Mercury continues a seemingly arduous climb in the western evening sky for northern hemisphere sky watchers.  This evening, the planet is nearly 10° up in the southwest at sundown. It is bright, so try to catch a glimpse of it through a binocular when it is over 5° above the horizon at 30 minutes after sunset.

Chart Caption – 2023, November 29: Saturn is in the southern sky after sundown.

At one hour after sundown, Saturn is in the southern sky, over 35° above the horizon.  The planet is slowly plodding eastward in front of Aquarius, 7.3° to the upper left of Deneb Algedi, Capricornus’ tail.
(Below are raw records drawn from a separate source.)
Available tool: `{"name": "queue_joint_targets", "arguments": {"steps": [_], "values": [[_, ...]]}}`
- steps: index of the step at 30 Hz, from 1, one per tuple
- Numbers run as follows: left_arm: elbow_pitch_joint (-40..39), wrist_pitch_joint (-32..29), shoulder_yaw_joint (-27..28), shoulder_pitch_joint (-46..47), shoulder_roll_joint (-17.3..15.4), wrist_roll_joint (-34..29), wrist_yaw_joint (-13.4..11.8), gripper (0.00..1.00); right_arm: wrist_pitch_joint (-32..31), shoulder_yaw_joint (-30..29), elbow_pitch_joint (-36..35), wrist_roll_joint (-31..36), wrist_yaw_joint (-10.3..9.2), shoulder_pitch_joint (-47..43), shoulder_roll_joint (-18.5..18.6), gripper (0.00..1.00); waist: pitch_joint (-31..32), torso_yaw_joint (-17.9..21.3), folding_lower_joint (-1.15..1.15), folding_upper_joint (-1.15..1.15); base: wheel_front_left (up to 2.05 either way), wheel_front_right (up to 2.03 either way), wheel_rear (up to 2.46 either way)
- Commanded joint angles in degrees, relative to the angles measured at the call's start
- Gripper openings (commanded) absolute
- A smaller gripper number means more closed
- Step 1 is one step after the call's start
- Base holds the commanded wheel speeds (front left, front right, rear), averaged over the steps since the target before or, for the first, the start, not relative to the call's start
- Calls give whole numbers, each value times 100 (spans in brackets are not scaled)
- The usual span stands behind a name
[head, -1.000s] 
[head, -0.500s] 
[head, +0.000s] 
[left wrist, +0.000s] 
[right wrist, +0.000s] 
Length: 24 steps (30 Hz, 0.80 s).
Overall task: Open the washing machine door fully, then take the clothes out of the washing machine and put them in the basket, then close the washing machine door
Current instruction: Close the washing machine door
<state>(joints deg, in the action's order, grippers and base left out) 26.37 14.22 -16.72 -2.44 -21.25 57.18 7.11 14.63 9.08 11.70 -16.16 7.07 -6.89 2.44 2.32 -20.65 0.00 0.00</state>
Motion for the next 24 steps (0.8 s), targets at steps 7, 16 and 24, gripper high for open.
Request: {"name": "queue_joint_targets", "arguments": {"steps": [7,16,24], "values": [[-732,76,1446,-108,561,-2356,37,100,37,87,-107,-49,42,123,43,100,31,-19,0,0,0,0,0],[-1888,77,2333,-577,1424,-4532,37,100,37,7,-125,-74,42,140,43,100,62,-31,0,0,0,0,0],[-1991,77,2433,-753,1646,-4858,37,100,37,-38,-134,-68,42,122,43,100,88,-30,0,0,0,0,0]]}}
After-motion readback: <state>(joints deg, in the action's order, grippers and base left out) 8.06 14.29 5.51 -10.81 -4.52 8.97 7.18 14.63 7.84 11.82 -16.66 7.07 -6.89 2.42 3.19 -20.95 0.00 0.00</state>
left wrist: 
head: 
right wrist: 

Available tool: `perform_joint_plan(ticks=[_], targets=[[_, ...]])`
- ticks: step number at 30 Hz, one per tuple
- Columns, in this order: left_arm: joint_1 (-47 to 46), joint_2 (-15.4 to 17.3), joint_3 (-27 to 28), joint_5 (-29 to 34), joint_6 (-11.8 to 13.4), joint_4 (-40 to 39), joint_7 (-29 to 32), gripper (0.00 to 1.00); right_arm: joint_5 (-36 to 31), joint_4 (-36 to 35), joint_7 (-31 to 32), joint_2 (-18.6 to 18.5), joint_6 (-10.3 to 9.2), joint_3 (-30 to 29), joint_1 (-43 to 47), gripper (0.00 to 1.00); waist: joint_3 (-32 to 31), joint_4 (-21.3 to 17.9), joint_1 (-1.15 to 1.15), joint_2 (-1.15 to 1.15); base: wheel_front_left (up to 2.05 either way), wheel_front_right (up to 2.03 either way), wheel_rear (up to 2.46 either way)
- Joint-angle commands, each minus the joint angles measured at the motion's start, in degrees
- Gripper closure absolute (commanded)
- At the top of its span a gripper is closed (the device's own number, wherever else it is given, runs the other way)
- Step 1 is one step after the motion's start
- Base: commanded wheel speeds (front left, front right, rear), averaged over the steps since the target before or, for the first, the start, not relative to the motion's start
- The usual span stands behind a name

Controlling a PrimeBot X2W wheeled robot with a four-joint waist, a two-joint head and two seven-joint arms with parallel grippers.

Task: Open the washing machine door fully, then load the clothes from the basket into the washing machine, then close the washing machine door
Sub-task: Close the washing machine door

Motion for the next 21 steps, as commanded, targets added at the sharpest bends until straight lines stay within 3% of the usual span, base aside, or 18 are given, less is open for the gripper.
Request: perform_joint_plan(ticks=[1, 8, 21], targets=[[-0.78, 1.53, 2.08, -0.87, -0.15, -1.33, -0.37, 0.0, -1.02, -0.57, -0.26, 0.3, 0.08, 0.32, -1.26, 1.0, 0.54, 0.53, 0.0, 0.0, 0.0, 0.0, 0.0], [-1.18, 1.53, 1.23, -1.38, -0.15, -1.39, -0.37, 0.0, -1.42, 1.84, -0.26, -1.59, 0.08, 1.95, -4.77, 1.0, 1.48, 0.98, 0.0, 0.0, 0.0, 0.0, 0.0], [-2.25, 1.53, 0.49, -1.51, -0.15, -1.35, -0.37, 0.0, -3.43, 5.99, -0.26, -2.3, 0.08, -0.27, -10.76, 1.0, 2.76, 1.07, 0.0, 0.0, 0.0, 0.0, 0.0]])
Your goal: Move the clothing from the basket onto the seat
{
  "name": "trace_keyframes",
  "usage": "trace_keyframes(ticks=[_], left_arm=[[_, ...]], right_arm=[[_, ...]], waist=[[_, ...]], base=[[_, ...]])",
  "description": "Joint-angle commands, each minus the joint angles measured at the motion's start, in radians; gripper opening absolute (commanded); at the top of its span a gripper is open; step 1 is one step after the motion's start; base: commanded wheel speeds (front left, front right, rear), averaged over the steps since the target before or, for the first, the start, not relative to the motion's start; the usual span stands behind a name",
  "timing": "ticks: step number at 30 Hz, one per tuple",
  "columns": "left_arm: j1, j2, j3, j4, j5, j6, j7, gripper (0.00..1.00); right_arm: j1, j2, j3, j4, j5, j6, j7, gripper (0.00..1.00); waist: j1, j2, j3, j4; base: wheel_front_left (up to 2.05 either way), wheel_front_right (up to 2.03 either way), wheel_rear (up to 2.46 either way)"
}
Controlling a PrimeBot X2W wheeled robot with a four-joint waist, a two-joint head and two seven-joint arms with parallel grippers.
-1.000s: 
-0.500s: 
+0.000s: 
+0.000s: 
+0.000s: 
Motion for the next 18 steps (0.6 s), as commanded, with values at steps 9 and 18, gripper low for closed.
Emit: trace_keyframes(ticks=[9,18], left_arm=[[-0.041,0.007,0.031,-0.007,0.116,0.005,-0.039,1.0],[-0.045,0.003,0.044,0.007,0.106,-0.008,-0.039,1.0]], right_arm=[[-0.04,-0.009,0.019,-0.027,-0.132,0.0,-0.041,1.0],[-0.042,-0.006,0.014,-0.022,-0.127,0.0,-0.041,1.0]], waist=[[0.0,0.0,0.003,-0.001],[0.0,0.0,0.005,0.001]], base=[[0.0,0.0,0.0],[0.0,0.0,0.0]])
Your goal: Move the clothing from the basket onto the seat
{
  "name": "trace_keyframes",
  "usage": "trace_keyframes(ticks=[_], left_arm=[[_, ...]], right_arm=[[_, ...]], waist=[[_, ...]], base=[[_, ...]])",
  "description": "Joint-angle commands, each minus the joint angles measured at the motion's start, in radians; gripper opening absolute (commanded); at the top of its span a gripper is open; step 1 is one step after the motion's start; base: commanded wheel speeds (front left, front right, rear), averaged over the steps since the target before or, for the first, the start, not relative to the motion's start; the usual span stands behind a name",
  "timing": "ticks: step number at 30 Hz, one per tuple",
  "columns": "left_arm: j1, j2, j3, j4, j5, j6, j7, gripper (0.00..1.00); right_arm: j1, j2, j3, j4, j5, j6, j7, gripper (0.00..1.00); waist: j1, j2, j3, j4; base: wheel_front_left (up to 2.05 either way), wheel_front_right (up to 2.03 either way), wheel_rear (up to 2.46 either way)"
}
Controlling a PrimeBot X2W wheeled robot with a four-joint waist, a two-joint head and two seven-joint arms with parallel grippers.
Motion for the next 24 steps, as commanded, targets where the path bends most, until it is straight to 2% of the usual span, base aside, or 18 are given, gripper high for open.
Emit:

The planet and the star may still fit into the same field of view, but not for many more nights.  The planet is generally heading toward Skat, the Aquarian’s leg, and Lambda Aquarii (λ Aqr on the chart).

Chart Caption – 2023, November 29: Jupiter is in the eastern sky, west of an imaginary line from Hamal to Menkar.

Farther eastward, bright Jupiter is nearly 30° up in the east.  It retrogrades in front of Aries, 11.3° to the lower right of Hamal, the Ram’s brightest star, and 13.4° above Menkar, Cetus’ nostril.  The planet is noticeably west of an imaginary line between the two stars. Retrograde continues until year’s end.

Chart Caption – 2023, November 29: Four hours after sundown, the gibbous moon is in the east-northeast with Gemini.

The moon, 92% illuminated, rises nearly two hours after sundown.  Two hours later it is over 20° above the east-northeast horizon.  It is in front of Gemini, to the upper right of the Twins, Castor and Pollux.

At this hour Saturn is over 20° above the southwest horizon and Jupiter is high in the southeast.  The Ringed Wonder sets over six hours after sundown and before midnight.  Jupiter, setting over two hours before sunup, is in the western sky when Venus rises tomorrow.  During morning twilight, the moon is about halfway up in the west below the Twins.